● EXERCISE AIM: Of all the lines below, return only those starting with the line holding "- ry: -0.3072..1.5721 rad" and going on through the line holding "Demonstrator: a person", exactly as written.

● PROVIDED DATA:
-=-=-=-=-

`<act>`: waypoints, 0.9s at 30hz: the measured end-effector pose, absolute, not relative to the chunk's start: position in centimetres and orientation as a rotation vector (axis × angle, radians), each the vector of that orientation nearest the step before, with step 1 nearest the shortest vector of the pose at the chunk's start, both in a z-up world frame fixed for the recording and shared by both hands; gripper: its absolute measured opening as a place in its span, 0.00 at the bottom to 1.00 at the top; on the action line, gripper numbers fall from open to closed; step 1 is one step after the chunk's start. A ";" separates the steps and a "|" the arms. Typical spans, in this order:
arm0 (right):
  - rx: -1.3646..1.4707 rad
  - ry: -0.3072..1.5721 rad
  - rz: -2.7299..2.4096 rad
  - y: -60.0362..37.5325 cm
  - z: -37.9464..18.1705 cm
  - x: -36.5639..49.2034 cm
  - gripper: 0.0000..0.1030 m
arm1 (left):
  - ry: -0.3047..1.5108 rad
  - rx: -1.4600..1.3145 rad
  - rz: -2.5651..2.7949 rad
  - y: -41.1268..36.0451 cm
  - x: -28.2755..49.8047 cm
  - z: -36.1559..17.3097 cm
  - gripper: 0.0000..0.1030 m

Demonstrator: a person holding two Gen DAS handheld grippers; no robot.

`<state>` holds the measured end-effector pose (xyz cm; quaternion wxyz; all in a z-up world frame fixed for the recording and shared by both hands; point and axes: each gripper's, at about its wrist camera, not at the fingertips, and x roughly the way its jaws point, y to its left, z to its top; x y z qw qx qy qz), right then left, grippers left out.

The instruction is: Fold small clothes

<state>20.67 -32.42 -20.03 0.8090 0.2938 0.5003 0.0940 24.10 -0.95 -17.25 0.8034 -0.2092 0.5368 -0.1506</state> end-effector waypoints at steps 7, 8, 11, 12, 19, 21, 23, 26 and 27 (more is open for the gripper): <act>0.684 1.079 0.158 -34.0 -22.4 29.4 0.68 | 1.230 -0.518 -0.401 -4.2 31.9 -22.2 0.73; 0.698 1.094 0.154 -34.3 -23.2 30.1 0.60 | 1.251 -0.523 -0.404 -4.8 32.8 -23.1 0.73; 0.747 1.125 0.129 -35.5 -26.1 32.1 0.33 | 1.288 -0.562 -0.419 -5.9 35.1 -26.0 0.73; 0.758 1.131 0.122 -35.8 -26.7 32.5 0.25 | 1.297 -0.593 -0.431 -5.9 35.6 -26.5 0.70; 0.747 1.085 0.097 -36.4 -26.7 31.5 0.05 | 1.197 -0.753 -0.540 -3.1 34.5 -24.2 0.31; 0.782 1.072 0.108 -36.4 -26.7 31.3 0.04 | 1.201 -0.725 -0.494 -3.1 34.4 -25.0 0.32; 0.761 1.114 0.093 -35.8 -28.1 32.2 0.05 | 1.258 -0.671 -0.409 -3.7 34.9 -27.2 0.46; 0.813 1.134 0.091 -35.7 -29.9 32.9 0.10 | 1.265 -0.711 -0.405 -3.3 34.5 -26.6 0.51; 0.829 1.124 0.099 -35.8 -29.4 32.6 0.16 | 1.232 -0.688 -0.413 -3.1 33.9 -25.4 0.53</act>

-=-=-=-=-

● TASK RESULT:
  - ry: -0.3072..1.5721 rad
  - rz: -2.7299..2.4096 rad
  - y: -60.0362..37.5325 cm
  - z: -37.9464..18.1705 cm
  - x: -36.5639..49.2034 cm
  - gripper: 0.0000..0.1030 m
arm1 (left):
  - ry: -0.3047..1.5108 rad
  - rx: -1.4600..1.3145 rad
  - rz: -2.5651..2.7949 rad
  - y: -41.1268..36.0451 cm
  - x: -28.2755..49.8047 cm
  - z: -36.1559..17.3097 cm
  - gripper: 0.0000..0.1030 m

Demonstrator: a person holding two Gen DAS handheld grippers; no robot.

This finishes the answer to the exercise.